The origins of this book lie in my experiences as the religion correspondent of The Star, Johannesburg, in the period immediately following the Soweto uprising of June 1976. With the liberation movements in exile, and parliamentary representation limited to whites, the churches provided arguably the most representative platforms for public debate on the politics of the day and the future of the country.
At the 1976 national conference of the South African Council of Churches (SACC), at the provincial synod of the Anglican Church later that year, and at ensuing SACC national conferences, Desmond Tutu emerged as the most powerfully eloquent, impassioned and compassionate voice for justice and reconciliation of his time.
I subsequently went to work for a journalists’ union, then joined Tutu’s staff after he became archbishop of Cape Town in 1986. As part of a team based at Bishopscourt, his official residence and office in Cape Town, I witnessed many of the events described in the book during the final struggle against apartheid and the transition to democracy in the early 1990s. In 1995, I joined Tutu in the Truth and Reconciliation Commission, and in 1998 accompanied him to Atlanta, Georgia, to run his office while he served as a visiting professor. I left his employ in 2000.
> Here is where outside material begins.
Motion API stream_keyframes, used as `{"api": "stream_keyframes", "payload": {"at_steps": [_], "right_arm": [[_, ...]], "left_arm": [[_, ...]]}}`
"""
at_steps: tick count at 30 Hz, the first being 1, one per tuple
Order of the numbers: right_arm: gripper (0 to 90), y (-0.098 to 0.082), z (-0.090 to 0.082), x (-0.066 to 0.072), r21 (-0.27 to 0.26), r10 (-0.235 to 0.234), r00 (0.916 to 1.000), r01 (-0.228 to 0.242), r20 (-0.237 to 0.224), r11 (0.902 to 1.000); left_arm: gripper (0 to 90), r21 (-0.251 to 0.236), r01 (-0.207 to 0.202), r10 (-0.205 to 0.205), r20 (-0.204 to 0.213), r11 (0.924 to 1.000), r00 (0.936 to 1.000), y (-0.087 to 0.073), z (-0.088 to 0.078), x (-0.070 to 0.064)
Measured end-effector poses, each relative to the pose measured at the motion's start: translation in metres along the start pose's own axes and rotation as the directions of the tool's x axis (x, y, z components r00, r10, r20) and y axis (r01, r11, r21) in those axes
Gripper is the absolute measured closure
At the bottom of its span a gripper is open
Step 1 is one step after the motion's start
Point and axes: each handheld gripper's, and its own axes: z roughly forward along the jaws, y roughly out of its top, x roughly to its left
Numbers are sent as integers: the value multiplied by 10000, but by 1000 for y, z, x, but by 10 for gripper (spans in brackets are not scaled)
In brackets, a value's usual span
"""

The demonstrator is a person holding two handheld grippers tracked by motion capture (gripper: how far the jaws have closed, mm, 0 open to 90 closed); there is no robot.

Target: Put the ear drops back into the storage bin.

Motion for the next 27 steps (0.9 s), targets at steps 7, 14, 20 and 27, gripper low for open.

When I said shortly before leaving his staff that I wanted to write a biography, he asked whether it would not perhaps be too much of a “hagiography”. I suggested that would be up to the reader to decide, but made it clear I wanted to write an authorised biography in the proper sense of the term: that he would give me interviews and authorise access to his personal papers, including personal files not disclosed by archives to the public, but that he would have no say over the content. He agreed to this.
And why the title? It is based on a standing joke which Mrs Albertina Sisulu, leader of the United Democratic Front (and wife of Nelson Mandela’s political mentor, Walter Sisulu), had with Tutu in the 1980s. After rallies and meetings, she would regularly tell him, “You’re a rabble-rouser!” And she was right.